Já somos rastreados eletronicamente por todo lado. Não quero me refugiar nessa espécie de paraíso inexistente de um mundo em que se escaparia da vigilância de Google, Apple ou da NSA (Agência de Segurança Nacional dos EUA). Minha primeira crítica em relação ao rastreamento digital é porque acredito pouco em sua eficácia. É preciso um estado epidêmico relativamente precoce e uma adesão massiva da população ao rastreamento para que funcione. As populações alvo, principalmente idosos, não são facilmente atingíveis porque não utilizam smartphone. 75% dos franceses possuem um smartphone, ou seja, 1/4 não tem, o que já é muito. E apenas uma parcela dos 75% concordaria em ser rastreada. A eficácia é discutível. E partilho as inquietações das organizações de defesa dos direitos humanos em relação a esse instrumento suplementar de vigilância dos indivíduos. Penso que o rastreamento mais eficaz será o humano, com equipes sanitárias que se deslocam para testar e retraçar a cadeia de contatos de casos confirmados. É algo que começa a ser montado, e penso que esse será o caminho.

Segundo o senhor, não é amanhã que sairemos desta crise.

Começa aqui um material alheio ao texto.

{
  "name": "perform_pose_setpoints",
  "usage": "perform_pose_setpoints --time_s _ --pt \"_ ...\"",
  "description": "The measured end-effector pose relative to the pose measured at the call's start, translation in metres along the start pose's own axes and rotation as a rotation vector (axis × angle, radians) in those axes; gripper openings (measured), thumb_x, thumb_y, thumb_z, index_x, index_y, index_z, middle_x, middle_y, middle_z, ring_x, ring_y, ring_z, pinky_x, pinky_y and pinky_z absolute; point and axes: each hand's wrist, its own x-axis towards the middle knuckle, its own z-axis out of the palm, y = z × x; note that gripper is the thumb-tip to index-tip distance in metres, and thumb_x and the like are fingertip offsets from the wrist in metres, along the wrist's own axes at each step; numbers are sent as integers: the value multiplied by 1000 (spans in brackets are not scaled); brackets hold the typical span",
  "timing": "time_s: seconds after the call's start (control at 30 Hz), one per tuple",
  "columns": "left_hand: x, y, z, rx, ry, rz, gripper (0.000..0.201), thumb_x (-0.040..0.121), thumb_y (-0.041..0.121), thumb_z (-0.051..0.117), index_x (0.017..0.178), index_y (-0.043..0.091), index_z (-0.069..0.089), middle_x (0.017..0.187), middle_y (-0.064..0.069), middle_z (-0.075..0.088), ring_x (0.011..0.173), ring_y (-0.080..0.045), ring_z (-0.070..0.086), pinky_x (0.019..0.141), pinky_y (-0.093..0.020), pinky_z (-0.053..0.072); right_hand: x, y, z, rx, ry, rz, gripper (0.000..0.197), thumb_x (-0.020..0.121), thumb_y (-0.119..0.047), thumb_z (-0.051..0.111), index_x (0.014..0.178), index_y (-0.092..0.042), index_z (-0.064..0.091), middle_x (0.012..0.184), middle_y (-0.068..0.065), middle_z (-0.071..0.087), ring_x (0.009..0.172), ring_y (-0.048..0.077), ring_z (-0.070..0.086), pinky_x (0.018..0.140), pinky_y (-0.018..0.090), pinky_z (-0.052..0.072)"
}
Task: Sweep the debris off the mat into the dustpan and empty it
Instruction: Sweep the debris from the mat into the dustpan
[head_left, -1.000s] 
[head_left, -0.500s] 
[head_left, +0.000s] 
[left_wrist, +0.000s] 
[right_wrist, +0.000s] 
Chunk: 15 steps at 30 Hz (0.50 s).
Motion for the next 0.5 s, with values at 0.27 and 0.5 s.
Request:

Enquanto não houver vacinas eficazes, o que levará de um ano e meio a dois anos, o vírus continuará a circular, embora não por todo lado e nem na mesma intensidade. Continuará a pressão pela manutenção das medidas de defesa e de distanciamento, o que vai tornar mais difícil a vida econômica e social. As consequências serão duráveis e pesadas na vida cotidiana, nas escolas, nos espaços públicos, nos transportes em comum, nas atividades culturais. Nos próximos dois anos, vamos continuar a viver com esse vírus, exceto se amanhã uma combinação de medicamentos possibilite considerar que se torne uma simples gripe, mas, infelizmente, no momento não há indicadores neste sentido.